-- Opening Marker --

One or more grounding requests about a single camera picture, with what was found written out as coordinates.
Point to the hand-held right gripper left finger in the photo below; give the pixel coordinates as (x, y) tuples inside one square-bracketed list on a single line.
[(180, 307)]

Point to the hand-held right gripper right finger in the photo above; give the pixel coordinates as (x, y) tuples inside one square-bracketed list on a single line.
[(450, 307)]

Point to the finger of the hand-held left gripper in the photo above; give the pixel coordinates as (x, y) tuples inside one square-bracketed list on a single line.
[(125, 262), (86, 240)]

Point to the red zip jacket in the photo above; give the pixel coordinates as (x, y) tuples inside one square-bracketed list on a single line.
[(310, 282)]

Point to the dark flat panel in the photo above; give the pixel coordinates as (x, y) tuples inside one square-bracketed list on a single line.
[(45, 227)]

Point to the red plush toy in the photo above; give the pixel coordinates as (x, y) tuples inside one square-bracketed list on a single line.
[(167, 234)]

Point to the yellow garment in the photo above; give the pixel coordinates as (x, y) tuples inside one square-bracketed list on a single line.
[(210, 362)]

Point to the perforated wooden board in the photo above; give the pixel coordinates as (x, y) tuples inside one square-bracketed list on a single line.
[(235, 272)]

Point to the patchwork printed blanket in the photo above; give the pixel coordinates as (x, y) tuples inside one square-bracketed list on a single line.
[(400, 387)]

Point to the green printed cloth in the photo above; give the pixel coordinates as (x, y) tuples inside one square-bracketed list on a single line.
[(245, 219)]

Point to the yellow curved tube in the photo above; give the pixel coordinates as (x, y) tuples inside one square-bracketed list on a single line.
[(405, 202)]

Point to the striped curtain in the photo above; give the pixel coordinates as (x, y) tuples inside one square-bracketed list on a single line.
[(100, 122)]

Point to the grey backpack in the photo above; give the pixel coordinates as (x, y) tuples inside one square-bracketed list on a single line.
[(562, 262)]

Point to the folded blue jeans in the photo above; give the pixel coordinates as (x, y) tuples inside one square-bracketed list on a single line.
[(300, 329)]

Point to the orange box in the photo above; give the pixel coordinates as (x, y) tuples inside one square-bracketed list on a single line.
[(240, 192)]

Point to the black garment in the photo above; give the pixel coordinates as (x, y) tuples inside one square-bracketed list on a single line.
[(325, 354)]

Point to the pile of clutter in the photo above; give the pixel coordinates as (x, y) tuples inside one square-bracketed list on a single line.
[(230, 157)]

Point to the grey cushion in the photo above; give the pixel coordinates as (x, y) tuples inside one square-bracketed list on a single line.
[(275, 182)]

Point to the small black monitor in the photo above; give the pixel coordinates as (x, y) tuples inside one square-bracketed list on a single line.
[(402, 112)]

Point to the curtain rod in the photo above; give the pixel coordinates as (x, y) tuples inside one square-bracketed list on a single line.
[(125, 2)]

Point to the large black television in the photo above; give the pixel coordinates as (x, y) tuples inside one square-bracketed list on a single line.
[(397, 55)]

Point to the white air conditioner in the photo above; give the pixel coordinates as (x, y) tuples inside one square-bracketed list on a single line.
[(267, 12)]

-- Closing Marker --
-- Opening Marker --

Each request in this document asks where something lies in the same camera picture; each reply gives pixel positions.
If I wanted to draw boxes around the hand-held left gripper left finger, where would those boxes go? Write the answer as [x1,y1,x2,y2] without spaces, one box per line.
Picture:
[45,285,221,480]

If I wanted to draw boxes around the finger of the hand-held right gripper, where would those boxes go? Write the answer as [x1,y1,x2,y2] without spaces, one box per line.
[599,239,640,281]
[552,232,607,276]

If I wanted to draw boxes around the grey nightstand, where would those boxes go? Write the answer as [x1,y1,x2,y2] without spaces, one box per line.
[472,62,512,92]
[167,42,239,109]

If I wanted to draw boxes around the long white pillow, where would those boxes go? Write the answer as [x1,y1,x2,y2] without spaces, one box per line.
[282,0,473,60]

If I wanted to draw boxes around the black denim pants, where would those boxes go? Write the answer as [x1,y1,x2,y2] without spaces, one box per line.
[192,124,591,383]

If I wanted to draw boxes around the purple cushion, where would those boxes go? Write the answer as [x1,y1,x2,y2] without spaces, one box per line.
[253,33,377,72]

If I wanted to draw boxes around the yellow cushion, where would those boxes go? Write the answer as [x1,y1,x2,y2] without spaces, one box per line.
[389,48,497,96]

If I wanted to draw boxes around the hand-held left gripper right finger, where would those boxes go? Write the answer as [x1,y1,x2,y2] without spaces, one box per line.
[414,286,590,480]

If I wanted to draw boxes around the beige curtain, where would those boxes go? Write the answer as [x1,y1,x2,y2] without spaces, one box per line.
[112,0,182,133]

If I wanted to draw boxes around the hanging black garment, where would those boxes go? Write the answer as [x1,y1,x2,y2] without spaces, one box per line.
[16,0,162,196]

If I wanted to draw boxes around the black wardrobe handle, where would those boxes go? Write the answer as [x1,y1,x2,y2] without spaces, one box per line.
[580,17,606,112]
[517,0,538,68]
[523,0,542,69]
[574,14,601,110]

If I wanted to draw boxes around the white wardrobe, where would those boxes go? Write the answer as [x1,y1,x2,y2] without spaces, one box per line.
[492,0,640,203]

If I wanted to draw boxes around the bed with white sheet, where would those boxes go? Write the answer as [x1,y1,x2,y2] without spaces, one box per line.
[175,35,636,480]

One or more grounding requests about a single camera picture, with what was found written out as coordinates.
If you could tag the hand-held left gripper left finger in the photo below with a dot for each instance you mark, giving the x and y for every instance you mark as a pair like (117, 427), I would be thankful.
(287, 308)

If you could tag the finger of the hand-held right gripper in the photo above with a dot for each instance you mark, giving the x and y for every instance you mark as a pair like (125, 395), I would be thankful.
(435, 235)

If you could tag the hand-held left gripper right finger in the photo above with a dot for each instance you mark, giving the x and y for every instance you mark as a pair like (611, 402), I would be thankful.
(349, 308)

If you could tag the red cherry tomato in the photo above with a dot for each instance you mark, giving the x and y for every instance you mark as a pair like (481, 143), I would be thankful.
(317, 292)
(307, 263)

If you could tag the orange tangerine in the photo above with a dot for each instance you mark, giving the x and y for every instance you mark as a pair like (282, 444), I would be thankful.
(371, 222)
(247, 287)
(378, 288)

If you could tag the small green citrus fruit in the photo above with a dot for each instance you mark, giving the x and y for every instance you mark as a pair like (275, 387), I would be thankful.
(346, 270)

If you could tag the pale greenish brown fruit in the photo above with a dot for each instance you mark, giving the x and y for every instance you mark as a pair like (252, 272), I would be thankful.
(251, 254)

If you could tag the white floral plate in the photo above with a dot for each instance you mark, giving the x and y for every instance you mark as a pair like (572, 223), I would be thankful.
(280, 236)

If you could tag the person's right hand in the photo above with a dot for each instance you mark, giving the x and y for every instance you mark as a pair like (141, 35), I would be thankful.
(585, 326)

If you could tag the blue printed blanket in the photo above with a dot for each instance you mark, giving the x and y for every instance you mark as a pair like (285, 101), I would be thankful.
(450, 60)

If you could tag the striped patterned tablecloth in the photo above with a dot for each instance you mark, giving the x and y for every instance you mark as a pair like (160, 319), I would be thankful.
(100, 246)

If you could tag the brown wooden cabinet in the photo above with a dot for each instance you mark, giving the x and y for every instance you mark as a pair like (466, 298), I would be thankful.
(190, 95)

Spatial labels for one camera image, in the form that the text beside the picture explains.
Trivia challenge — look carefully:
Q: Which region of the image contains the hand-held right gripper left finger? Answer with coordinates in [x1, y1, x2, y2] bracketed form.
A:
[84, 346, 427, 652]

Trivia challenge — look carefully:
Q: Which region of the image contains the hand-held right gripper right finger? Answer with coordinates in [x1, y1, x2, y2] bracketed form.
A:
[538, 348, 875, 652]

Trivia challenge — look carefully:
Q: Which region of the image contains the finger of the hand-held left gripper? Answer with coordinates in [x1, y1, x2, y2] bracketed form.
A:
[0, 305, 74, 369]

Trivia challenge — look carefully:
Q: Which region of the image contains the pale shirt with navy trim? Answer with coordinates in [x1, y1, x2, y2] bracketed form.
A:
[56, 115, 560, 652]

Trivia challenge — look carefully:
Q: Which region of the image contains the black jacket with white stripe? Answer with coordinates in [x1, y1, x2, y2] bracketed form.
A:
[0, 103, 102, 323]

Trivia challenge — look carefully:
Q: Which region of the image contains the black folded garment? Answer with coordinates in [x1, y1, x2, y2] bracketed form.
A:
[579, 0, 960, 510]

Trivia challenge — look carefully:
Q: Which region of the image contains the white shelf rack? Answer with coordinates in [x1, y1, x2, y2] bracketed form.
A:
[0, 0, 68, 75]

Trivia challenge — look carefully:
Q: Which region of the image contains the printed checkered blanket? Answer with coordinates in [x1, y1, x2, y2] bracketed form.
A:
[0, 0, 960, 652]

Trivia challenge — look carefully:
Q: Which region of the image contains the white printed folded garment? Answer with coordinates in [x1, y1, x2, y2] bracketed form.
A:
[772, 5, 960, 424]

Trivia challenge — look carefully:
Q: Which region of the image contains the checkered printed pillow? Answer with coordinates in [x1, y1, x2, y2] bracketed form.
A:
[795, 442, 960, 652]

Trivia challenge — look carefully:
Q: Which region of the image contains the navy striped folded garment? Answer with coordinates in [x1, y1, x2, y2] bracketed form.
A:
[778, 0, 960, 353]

-- Closing Marker --

The reply is to be one number, the count of lines in the records above that contain "checkered".

Solution for this task. 2